Look at that. Now we are saying that the most likely range of values for which our true mean is lies between ÂŁ[1177.84, 1228.81] which is quite tight around our true value of 1200.

Conclusion

Interpreting statistics is a minefield, both in complexity and danger. When you reflect on the fact that statistics such as these are important for things such as medical research it’s clear that the consequences of misinterpreting values can have dire consequences. When we later come to visit P-values we’ll see that not being careful can lead us to make mistakes well over 5% of the time even using an alpha level of 95%.

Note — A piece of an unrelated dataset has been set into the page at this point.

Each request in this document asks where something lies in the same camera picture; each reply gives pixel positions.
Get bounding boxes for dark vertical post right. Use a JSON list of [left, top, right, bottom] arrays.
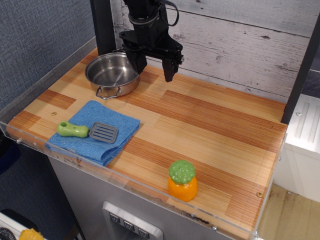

In the world of intervals it is equally difficult to know which path to follow. If you base business decisions on frequentist statistics (e.g. P-values and confidence intervals) then you expect to make wrong conclusions for a fixed amount of experiments, but that’s fine because if you do everything right you can control for it. If you take a Bayesian approach you can incorporate prior beliefs such as previous test or just sensibility checks, you can also express your estimation of some value as a range of probabilities - sure you ran your test for 6 months and see a clear effect emerging but there is some probability, no mattter how small, that the real effect size is 0. Nevertheless you still have to set some decision criteria otherwise you will never end a test and accept a new feature, and because of that sometimes you will be wrong still!

I hope I did these intervals some justice, and I welcome some robust review of what I wrote above. I am basing this on recently-enhanced knowledge and reading a mixture of articles to confirm my understanding, and the fact is I am either completely right about what I wrote or have made some mistake. In my mind I have established some credibility about what I wrote and my arbitrary decision criteria has lead me to post this.